▶ [Information provided]:

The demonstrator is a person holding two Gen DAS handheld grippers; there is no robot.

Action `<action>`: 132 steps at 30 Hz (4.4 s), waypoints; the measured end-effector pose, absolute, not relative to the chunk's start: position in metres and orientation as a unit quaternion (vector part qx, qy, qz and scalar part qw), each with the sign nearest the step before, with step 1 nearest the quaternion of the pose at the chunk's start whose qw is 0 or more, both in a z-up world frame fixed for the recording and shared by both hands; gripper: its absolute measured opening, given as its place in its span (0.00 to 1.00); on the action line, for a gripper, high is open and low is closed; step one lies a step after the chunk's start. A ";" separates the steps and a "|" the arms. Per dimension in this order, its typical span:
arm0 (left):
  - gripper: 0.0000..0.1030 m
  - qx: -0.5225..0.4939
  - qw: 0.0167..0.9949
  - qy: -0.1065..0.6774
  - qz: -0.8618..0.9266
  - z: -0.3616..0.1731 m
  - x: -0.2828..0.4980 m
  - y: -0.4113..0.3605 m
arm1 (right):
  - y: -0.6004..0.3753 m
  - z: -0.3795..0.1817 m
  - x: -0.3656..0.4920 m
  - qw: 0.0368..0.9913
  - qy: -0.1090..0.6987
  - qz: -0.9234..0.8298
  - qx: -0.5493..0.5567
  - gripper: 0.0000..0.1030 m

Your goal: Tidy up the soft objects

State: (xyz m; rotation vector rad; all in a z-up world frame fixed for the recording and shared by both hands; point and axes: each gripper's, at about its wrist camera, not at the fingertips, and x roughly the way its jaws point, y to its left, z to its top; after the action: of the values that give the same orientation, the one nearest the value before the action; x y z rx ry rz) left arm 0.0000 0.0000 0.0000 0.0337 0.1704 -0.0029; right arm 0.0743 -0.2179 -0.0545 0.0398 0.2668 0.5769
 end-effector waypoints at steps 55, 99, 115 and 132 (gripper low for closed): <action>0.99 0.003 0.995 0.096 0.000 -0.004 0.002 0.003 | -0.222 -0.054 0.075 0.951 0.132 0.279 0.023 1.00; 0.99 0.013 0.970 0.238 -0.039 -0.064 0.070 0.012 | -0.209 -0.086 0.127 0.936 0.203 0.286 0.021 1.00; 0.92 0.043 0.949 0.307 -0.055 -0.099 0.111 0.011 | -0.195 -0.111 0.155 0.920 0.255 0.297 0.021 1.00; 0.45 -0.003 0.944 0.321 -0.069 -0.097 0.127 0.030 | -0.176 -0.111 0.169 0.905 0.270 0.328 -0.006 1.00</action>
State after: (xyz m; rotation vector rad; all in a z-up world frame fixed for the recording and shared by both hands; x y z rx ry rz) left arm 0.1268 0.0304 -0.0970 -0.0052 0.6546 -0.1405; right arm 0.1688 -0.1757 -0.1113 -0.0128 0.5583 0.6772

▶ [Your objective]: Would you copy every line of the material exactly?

▶ [Completed task]:
The demonstrator is a person holding two Gen DAS handheld grippers; there is no robot.

Action `<action>`: 132 steps at 30 Hz (4.4 s), waypoints; the measured end-effector pose, absolute, not relative to the chunk's start: position in metres and orientation as a unit quaternion (vector part qx, qy, qz and scalar part qw), each with the sign nearest the step before, with step 1 nearest the quaternion of the pose at the chunk's start whose qw is 0 or more, both in a z-up world frame fixed for the recording and shared by both hands; gripper: its absolute measured opening, given as its place in its span (0.00 to 1.00); on the action line, for a gripper, high is open and low is closed; step one lies a step after the chunk's start. A ";" separates the steps and a "|" the arms. Per dimension in this order, its typical span:
arm0 (left):
  - gripper: 0.0000..0.1030 m
  - qx: -0.5225..0.4939
  - qw: 0.0167..0.9949
  - qy: -0.1065..0.6774
  - qz: -0.8618..0.9266
  - z: -0.3616..0.1731 m
  - x: -0.2828..0.4980 m
  - y: -0.4113..0.3605 m
arm1 (right):
  - y: -0.6004..0.3753 m
  - z: -0.3795..0.1817 m
  - x: -0.3656..0.4920 m
  - qw: 0.0368..0.9913
  - qy: -0.1090..0.6987
  - qz: -0.9234..0.8298
  - qx: -0.5493..0.5567
  - gripper: 0.0000..0.1030 m

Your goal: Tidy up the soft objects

State: (xyz m; rotation vector rad; all in a z-up world frame fixed for the recording and shared by both hands; point and axes: each gripper's, at about its wrist camera, not at the fingertips, and x roughly the way its jaws point, y to its left, z to its top; after the action: of the values that give the same orientation, the one nearest the value before the action; x y z rx ry rz) left arm 0.0000 0.0000 0.0000 0.0337 0.1704 -0.0029; right arm 0.0743 -0.2179 -0.0545 0.0398 0.2668 0.5769
 end-effector waypoints at steps 55, 99, 115 and 132 (gripper low for closed): <action>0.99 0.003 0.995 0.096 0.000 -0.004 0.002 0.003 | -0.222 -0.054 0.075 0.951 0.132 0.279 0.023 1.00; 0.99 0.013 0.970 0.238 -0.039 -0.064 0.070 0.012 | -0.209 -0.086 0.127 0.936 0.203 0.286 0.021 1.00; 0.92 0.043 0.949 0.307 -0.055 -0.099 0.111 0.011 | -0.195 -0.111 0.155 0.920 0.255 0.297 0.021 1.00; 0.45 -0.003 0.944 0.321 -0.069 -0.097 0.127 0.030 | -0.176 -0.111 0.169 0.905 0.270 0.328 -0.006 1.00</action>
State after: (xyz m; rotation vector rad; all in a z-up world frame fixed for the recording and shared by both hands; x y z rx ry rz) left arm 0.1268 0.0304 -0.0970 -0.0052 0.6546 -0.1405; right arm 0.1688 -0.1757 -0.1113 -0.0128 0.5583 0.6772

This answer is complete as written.